While full nodes for individual miners use their own version of the blockchain, group miners (mining pools) work together so that each contributes with their own computing resources (hashpower).
In a mining pool, only the group administrator needs to run a full node, which can be referred to as a full node for mining pool users.
Lightweight or SPV Clients
Simplified Payment Verification (SPV) Clients or lightweight clients are light clients that use the Bitcoin network but do not actually operate as full nodes. Therefore, SPV clients do not contribute to the security of the network as they do not maintain a private copy of the blockchain and do not participate in the verification and confirmation of transactions.
In summary, SPV is the way for a user to verify whether certain transactions have been included in a block or not, without the need to download the entire block data.
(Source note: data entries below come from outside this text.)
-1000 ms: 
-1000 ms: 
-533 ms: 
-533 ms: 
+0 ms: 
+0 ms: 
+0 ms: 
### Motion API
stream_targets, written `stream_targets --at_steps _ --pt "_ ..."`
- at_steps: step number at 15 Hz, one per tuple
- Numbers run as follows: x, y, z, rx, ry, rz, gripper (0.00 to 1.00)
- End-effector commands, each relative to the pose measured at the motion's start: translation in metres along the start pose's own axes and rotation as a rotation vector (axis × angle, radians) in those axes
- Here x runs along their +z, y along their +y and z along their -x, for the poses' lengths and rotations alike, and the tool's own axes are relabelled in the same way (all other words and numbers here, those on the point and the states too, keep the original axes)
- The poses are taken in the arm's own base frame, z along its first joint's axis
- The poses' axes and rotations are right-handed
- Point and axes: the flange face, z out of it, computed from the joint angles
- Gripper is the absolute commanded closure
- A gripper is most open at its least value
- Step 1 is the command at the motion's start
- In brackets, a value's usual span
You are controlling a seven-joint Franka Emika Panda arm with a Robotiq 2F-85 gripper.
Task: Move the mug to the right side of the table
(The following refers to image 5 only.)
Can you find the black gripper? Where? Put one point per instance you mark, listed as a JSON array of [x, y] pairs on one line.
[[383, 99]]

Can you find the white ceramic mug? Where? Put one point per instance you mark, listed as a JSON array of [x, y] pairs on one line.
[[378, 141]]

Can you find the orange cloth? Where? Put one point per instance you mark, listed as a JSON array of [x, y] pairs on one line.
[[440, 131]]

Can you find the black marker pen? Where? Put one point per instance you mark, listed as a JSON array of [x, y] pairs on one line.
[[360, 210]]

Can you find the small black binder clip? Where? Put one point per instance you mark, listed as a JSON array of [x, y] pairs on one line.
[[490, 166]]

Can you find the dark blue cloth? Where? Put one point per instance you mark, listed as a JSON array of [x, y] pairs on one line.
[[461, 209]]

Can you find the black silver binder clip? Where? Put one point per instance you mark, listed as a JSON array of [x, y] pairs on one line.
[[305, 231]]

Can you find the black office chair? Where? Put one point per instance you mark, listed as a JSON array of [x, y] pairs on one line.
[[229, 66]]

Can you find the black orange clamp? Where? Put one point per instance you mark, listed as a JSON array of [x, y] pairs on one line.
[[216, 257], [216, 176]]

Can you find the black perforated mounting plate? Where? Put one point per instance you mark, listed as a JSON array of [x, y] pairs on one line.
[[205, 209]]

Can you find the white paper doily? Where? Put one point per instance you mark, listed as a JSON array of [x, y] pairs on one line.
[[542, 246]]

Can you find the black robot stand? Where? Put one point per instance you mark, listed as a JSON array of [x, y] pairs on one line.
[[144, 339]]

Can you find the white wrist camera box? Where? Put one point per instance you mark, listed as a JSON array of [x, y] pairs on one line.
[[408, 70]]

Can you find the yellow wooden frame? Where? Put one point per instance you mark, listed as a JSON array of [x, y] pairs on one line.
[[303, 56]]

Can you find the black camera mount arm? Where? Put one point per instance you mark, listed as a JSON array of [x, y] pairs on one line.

Thus, SPV clients rely on the information provided by other full nodes (super nodes). Lightweight clients serve as endpoints and are used by many cryptocurrency wallets.
Client vs Mining Nodes
It is important to note that the meaning of running a full node is not the same as running a full mining node. While miners have to invest in expensive mining hardware and software, anyone is capable of running a full verification node. Moreover, before attempting to mine blocks, miners need to collect pending transactions that have been previously accepted as valid by full nodes. After that, the miner creates a candidate block (with a set of transactions) and attempts to mine this block. If the miner manages to find a valid solution for this block, they broadcast it to the network and other full nodes will validate the block. Therefore, the consensus rules are determined and secured through the distributed network of verification nodes and not miners.
Closing
Bitcoin nodes communicate with each other through the Bitcoin P2P network protocol, and by doing so, they ensure the integrity of the system. A misbehaving node or one attempting to disseminate incorrect information is quickly identified by honest nodes and then separated from the network.
Despite the fact that running a full verification node does not provide financial rewards, it is highly recommended because it provides trust, security, and privacy for users. Full nodes ensure compliance with the rules. They protect the blockchain from attacks and fraud methods such as double-spending. Additionally, full nodes do not need to trust others and allow the user complete control over their funds.